● WORK INSTRUCTION: Nothing below is to be printed except the lines between the line holding "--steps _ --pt" and the line holding "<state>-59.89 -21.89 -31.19", inclusive, each exactly as it appears.

----

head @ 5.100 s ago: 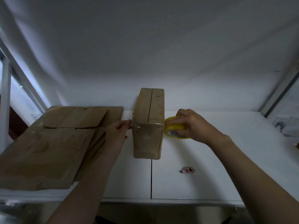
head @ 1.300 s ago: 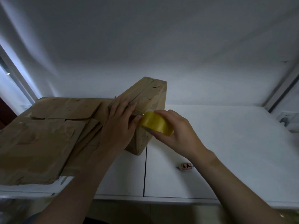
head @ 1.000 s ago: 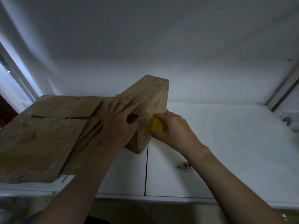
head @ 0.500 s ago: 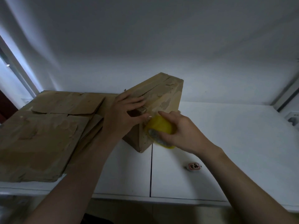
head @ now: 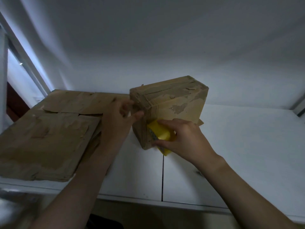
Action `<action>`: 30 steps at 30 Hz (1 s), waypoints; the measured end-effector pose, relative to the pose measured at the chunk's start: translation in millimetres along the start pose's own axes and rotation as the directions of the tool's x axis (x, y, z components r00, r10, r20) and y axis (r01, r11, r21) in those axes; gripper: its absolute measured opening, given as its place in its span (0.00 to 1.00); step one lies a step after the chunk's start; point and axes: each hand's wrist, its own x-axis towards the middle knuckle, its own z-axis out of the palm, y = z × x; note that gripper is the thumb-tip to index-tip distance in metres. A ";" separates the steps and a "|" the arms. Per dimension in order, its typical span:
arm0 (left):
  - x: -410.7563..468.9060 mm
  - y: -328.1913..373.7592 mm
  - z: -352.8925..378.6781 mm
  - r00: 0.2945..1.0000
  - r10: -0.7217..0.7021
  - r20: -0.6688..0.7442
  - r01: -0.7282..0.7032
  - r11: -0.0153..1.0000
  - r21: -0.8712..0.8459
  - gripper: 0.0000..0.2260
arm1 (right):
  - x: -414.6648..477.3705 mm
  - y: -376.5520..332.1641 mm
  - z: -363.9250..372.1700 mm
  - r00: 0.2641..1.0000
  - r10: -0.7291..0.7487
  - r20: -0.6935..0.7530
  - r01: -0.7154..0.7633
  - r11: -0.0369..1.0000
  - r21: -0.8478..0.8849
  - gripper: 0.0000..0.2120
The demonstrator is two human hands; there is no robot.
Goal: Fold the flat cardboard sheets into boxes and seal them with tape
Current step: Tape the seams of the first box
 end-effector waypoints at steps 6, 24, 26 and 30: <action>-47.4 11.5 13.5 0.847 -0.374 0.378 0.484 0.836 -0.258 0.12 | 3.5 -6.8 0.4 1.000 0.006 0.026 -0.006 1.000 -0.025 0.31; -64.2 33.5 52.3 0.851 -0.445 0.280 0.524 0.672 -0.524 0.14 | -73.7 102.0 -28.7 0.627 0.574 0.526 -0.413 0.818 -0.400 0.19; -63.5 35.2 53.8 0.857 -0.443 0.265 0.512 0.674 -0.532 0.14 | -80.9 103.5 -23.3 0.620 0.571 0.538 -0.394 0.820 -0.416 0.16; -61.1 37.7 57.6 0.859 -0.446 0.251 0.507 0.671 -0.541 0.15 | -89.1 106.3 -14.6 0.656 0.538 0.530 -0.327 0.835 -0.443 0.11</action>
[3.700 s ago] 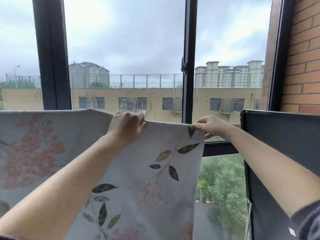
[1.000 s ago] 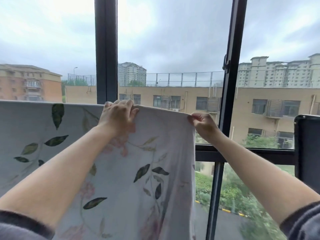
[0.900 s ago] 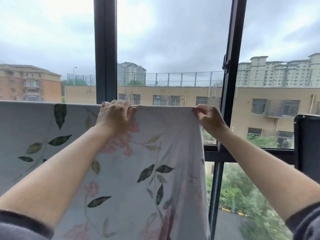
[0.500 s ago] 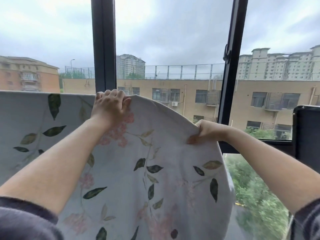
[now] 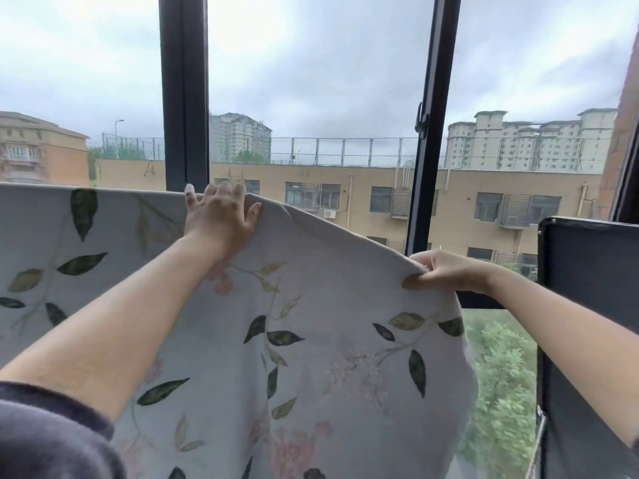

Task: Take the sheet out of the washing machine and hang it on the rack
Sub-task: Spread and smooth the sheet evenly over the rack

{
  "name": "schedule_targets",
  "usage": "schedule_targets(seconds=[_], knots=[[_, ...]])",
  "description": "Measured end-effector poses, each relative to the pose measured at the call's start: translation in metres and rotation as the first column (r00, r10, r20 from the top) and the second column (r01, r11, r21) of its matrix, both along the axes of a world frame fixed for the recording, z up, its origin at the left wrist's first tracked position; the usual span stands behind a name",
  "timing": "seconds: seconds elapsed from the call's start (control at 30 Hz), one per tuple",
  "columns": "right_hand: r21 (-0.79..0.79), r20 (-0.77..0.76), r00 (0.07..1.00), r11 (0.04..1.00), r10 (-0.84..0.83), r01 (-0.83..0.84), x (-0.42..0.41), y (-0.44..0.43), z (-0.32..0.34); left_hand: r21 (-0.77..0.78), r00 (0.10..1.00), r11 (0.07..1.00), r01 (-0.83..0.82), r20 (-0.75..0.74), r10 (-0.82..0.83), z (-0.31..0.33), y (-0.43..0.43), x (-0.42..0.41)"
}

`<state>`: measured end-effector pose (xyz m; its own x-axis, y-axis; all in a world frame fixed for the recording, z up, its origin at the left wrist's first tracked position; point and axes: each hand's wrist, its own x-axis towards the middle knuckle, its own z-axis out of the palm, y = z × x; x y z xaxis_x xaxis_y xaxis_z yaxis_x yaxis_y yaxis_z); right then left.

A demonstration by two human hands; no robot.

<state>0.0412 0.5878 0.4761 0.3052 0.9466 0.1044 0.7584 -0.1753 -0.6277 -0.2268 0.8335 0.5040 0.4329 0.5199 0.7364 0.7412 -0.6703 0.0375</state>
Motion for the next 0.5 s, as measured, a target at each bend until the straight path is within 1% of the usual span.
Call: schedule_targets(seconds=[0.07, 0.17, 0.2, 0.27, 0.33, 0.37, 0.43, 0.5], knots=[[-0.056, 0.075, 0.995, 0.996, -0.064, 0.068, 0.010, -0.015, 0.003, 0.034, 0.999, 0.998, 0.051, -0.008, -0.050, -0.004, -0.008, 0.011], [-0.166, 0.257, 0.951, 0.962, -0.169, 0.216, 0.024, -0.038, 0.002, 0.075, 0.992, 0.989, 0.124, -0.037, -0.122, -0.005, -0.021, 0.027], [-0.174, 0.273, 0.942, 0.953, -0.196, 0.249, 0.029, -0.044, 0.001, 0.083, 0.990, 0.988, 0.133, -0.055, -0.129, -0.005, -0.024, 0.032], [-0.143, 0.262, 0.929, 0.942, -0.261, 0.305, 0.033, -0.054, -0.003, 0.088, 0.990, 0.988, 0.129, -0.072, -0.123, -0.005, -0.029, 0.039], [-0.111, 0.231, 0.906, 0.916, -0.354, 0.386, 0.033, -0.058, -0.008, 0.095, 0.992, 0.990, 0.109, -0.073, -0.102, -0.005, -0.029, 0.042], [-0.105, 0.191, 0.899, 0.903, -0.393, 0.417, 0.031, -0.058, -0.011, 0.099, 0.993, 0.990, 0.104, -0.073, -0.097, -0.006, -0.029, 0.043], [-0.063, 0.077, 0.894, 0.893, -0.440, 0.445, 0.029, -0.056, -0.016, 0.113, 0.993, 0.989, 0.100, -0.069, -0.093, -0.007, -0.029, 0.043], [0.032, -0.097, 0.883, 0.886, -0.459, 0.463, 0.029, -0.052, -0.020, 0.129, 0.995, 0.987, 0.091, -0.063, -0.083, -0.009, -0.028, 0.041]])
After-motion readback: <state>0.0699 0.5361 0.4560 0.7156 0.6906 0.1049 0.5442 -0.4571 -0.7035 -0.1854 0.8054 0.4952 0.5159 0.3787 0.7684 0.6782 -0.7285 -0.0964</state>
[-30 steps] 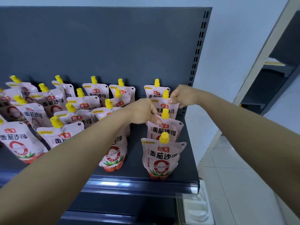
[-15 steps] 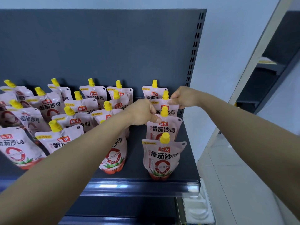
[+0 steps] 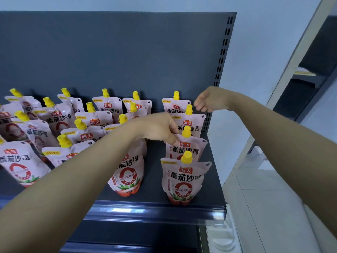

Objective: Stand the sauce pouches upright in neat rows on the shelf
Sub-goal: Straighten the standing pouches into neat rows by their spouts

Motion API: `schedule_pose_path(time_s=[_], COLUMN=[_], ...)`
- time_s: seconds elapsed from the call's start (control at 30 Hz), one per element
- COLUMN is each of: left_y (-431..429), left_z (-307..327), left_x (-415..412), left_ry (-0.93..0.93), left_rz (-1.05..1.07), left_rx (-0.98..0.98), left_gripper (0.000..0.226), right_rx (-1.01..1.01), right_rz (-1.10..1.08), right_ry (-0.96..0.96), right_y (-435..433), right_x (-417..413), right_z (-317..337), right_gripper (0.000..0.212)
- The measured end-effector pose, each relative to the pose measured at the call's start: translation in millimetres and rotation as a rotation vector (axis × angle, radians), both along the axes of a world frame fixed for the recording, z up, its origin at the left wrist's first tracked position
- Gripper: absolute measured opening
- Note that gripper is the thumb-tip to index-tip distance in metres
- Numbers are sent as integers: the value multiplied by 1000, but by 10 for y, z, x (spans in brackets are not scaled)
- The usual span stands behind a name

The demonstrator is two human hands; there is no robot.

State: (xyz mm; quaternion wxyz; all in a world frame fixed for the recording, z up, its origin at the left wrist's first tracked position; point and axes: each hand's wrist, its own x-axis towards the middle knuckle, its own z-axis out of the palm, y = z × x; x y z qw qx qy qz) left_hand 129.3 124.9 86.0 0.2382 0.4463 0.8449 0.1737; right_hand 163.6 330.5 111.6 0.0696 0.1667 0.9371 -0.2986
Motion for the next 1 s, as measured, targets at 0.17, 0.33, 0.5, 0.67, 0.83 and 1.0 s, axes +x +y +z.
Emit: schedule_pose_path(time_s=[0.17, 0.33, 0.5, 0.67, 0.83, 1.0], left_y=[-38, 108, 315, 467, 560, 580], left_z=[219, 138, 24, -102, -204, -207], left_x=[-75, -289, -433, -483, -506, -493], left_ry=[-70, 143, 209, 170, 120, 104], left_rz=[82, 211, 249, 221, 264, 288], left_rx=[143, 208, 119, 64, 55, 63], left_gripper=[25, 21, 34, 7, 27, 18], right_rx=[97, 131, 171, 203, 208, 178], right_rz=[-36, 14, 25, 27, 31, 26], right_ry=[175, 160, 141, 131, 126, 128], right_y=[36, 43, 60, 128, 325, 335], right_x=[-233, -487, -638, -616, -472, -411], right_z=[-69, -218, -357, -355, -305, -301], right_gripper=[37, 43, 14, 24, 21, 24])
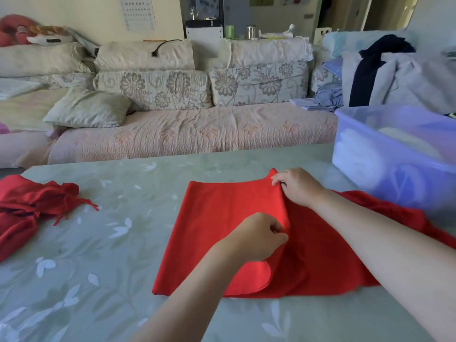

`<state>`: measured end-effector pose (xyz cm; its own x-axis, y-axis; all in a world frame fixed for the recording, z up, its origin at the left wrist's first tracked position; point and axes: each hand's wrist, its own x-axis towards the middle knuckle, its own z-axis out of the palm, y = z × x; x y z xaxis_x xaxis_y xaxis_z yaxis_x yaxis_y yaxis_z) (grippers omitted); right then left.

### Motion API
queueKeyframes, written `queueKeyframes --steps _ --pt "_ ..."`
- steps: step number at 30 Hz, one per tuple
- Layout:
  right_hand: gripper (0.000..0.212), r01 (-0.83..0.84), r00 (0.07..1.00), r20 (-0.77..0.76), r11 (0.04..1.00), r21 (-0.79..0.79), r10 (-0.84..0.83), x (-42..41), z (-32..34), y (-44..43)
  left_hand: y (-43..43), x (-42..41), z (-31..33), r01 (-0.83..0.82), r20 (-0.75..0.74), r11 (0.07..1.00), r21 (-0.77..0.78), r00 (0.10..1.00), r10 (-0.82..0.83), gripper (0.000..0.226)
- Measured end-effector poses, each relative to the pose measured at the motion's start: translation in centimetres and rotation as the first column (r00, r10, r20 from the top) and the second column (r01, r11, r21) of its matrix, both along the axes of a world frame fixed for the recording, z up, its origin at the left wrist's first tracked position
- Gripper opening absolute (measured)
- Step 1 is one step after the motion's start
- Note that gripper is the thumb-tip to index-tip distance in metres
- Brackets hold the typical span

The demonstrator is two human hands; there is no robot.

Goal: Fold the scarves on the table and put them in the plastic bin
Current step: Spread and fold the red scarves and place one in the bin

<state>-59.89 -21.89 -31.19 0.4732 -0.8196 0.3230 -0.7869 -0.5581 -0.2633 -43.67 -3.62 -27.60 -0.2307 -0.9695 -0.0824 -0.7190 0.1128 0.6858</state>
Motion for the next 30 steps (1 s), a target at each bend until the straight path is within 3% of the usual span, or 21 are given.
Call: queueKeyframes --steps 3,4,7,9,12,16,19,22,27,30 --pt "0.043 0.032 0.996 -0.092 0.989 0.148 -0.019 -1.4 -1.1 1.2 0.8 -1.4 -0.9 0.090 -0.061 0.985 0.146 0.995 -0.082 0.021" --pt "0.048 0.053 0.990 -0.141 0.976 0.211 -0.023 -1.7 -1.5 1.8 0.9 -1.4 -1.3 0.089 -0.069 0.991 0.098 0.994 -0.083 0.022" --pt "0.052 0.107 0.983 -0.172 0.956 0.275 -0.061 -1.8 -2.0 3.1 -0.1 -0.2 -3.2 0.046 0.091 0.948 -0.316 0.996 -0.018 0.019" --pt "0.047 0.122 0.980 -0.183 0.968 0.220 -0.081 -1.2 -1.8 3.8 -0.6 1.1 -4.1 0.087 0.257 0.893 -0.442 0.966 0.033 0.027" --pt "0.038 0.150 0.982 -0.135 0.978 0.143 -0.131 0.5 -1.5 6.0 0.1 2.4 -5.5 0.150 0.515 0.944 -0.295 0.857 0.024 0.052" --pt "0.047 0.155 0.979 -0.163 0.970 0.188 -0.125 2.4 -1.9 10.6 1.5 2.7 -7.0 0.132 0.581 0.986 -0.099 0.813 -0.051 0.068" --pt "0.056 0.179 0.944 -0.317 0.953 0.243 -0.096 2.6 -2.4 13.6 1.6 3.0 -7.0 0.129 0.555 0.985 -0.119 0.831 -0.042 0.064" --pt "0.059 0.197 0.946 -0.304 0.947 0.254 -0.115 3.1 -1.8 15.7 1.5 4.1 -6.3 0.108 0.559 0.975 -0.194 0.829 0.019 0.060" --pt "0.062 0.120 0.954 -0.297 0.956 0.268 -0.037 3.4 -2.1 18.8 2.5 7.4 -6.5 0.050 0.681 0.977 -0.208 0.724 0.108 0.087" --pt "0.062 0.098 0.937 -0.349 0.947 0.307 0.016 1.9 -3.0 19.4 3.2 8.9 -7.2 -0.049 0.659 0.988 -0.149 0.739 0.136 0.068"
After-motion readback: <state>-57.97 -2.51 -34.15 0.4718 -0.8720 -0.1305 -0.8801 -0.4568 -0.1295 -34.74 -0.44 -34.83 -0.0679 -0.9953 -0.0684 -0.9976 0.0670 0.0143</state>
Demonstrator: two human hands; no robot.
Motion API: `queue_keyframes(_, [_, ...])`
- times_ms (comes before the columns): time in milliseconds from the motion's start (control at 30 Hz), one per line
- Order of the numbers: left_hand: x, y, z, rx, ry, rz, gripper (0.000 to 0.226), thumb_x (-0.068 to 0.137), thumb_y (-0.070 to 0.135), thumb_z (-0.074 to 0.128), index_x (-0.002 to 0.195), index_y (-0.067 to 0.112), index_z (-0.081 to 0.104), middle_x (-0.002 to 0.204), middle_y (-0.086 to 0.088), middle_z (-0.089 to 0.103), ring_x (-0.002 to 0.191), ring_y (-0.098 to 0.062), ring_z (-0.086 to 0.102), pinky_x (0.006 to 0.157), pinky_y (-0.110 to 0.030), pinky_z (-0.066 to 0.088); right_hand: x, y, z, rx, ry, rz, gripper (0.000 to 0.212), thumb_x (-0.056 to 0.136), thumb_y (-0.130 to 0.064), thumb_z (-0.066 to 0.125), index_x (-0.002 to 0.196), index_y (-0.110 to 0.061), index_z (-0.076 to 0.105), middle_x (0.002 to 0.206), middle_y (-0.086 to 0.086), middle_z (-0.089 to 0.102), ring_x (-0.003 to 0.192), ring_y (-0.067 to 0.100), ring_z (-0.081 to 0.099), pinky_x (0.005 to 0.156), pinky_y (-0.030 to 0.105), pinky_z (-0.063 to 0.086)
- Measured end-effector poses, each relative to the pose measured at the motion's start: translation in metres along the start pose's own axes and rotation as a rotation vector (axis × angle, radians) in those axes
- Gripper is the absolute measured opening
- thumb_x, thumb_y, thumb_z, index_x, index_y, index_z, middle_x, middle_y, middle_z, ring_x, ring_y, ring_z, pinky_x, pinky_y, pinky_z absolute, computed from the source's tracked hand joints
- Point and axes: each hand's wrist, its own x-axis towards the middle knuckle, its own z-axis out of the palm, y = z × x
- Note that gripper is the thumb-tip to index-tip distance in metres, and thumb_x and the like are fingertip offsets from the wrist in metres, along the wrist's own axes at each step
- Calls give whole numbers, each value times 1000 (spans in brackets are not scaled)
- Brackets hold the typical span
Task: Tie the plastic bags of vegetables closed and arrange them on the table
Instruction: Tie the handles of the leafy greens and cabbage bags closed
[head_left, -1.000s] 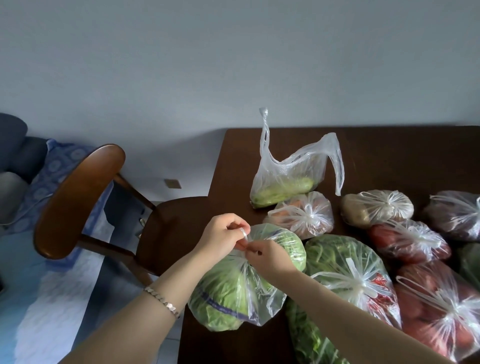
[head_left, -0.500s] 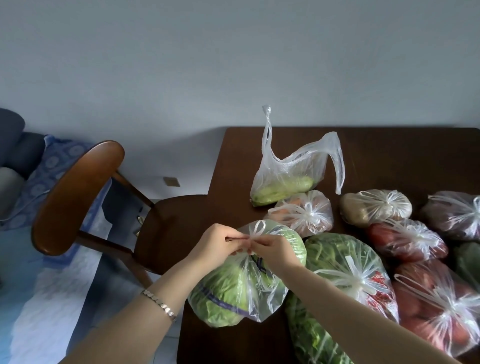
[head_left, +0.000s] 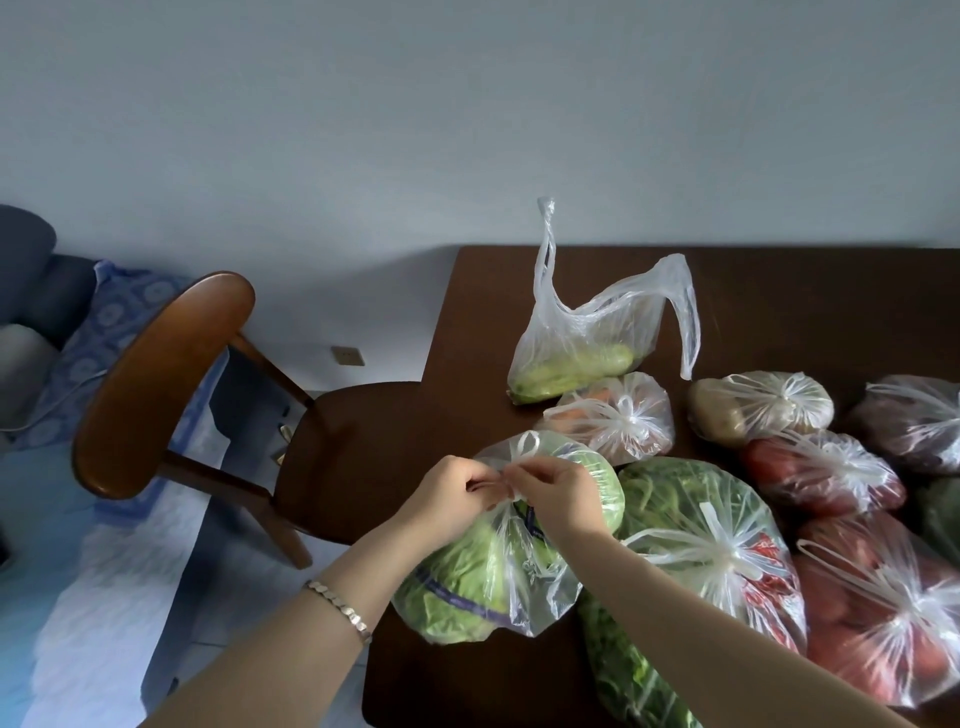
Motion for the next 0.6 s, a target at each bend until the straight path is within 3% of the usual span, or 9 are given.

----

● SOLUTION FOR THIS PROBLEM:
queueKeyframes, written `queueKeyframes --steps _ --pt "_ ..."`
- steps: step number at 30 Hz, one per tuple
- Layout:
  right_hand: gripper (0.000..0.212), r01 (-0.83..0.84), r00 (0.07..1.00), r20 (-0.77..0.76), r11 (0.04..1.00), r21 (-0.79..0.79), r10 (-0.84..0.83), x (-42..41), z (-32..34), y (-44..43)
  left_hand: y (-43..43), x (-42..41), z (-31..33), r01 (-0.83..0.82), r20 (-0.75..0.74), r11 (0.07..1.00), r21 (-0.77..0.78), r00 (0.10..1.00), r10 (-0.82..0.83), gripper (0.000..0.226)
- Measured end-effector poses, each relative to the pose measured at the motion's start: translation in centimetres and rotation as the first column (r00, r10, r20 from the top) and the second column (r01, r11, r21) of its matrix, both along the axes of a world frame fixed for the recording, z up, its origin at the left wrist's first tracked position
- Gripper opening absolute (measured)
- Step 1 is one step after the motion's start
- Note that gripper is the thumb-tip to index-tip distance in metres
- Brackets hold the typical span

The demonstrator is two human hands; there is no robot.

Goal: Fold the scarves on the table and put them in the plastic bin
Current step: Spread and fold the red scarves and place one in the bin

<state>-59.89 -21.89 -31.19 0.4732 -0.8196 0.3230 -0.7869 -0.5581 -0.2633 -43.67 -3.62 -27.60 -0.2307 -0.9695 -0.0824 -0.7190 0.1128 0.6858</state>

Nothing more is needed to complete the output.